If innateness is for animals, then we should intuitively think the capacities of humans are not innate. Indeed, several studies have shown that lay people have this prior (here and here). This is because our dominant mode for thinking about people is quite different from our dominant mode for thinking about animals. With other people, we are generally trying to manage some kind of ongoing, individual-to-individual dynamic relationship, for example of collaboration or competition. To be able to do this, you need to track individual persons, not kinds, and track what they currently know, believe, possess or are constrained by, not rely on a few context-free generalities. In other words, when we think about people (for which we use intuitive psychology), we naturally incline to thinking about what is idiosyncratic, thoughtful and contingent. Whereas for animals we pay insufficient spontaneous attention to their uniqueness and context, for humans we only pay attention to that. This sense of the idiosyncratic, the thoughtful and the contingent is what people seem to mean when they talk informally about behaviours being not innate, not in the genes, not biological and so on.
However, my participants readily assented that some capacities of humans were innate, capacities like basic sensing, moving, circadian rhythms, and homeostatic drives like hunger and thirst. These are the things about humans that you can still think about using intuitive biology: the capacities of humans qua animals. They are not the things that affect the depth of a friendship or the bitterness of a dispute; the things about people qua social agents. We tend to view other people as dual-aspect beings, having basic, embodied animal features, and complex, idiosyncratic person features; we think about these, respectively, with intuitive biology and intuitive psychology. We kind of know that these are two aspects of the same entity, but the link between the two aspects can go a bit screwy sometimes, leading to beliefs in dualism, ethereal agents, souls that leave bodies, and other shenanigans. What is often odd and jangling for people is when the language of animal bodies (genes, evolution and so on) is used in explanations for the capacities of individual people as social agents (their knowledge, decisions, and morality). That feels like it can’t be right.

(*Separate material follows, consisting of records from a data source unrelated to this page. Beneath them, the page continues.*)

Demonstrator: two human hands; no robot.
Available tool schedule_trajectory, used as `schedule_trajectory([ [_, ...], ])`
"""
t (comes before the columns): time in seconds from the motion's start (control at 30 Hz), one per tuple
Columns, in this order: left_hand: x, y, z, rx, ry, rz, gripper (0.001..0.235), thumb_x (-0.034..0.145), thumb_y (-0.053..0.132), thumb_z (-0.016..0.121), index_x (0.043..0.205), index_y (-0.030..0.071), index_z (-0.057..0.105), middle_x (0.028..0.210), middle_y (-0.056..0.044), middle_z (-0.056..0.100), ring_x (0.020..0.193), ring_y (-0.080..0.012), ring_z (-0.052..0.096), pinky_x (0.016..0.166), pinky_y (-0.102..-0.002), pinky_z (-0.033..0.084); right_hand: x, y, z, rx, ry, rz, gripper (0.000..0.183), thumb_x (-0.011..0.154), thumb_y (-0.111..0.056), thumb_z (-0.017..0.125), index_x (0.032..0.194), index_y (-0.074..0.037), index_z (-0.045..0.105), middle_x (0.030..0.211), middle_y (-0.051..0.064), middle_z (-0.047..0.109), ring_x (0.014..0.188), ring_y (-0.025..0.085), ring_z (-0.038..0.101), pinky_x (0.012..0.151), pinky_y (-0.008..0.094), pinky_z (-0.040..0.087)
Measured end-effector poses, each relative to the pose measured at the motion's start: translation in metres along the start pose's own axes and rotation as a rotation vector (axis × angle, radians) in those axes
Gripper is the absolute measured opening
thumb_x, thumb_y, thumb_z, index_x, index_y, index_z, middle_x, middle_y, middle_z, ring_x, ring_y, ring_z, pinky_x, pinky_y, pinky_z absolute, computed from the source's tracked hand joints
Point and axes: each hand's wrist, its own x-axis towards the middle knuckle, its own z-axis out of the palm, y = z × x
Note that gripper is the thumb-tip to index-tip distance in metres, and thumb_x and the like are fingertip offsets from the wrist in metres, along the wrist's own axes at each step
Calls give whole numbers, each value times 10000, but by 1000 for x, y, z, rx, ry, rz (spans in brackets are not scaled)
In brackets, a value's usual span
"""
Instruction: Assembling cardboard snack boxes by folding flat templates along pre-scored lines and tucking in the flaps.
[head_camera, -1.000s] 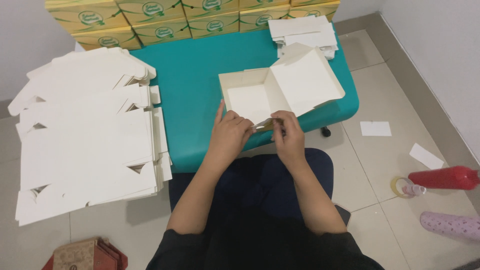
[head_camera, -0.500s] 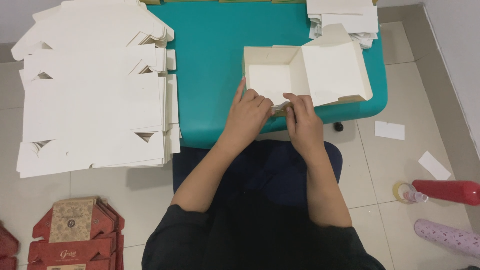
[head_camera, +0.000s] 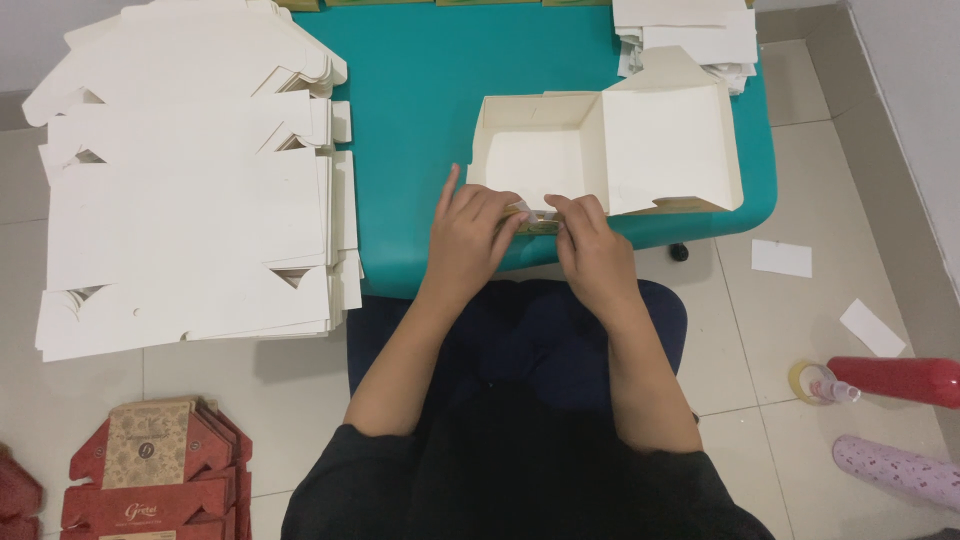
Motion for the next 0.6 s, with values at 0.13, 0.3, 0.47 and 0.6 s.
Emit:
schedule_trajectory([
  [0.13,-3,-3,5,-25,67,-73,190,898,274,667,976,101,665,822,-32,679,898,-191,615,1114,-539,277,1,0,0,12,2,-5,296,948,-55,482,1217,-127,580,921,19,543,756,271,675,621,429,573],
  [0.3,2,3,9,43,37,27,171,933,284,594,1007,132,619,868,-19,653,934,-196,597,1128,-590,195,1,-1,-1,14,-8,-13,302,939,-30,488,1215,-112,581,917,27,530,777,279,670,648,431,567],
  [0.47,7,9,17,-62,-3,77,111,945,221,526,969,115,548,893,-50,596,933,-229,577,1114,-578,255,-1,-1,0,-4,4,-27,289,944,-32,498,1208,-116,578,926,22,527,790,277,665,648,431,563],
  [0.6,8,7,20,59,-30,175,63,923,152,563,893,108,529,866,-51,564,915,-238,567,1093,-586,289,-2,1,1,12,1,-14,262,949,-42,502,1193,-105,573,929,31,528,798,284,663,652,436,561],
])
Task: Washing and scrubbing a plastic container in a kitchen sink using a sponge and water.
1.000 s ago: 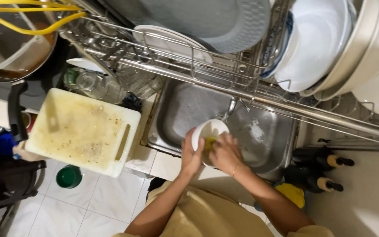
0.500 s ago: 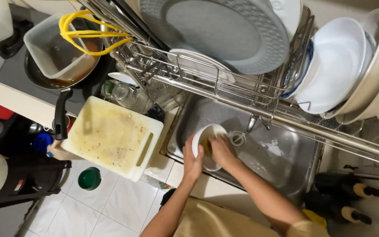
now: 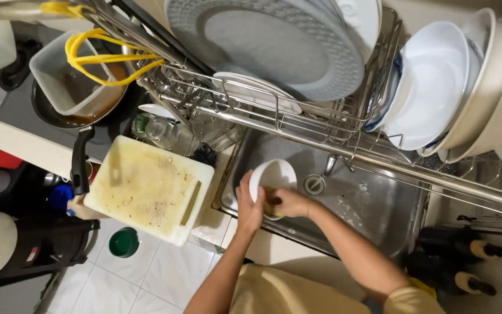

This is rather a problem for researchers like me, who believe that our embodied natures and our capacities as social agents have rather a lot to do with one another (indeed, are descriptions of the same thing). If you talk about an evolved, innate or biological basis to human moral and social capacities, your audience may take you to be saying something quite different from what you intend. Specifically, you make be taken as wanting to reduce humans to beasts; to deny the critical influence of context; or to argue that human social systems must always come out the same. None of these actually follows from saying that a capacity has an evolved, innate or biological basis. It’s the folk concepts bleeding through into the scientific debate. And folk concepts, Mr. Allnut, are what we are here to rise above.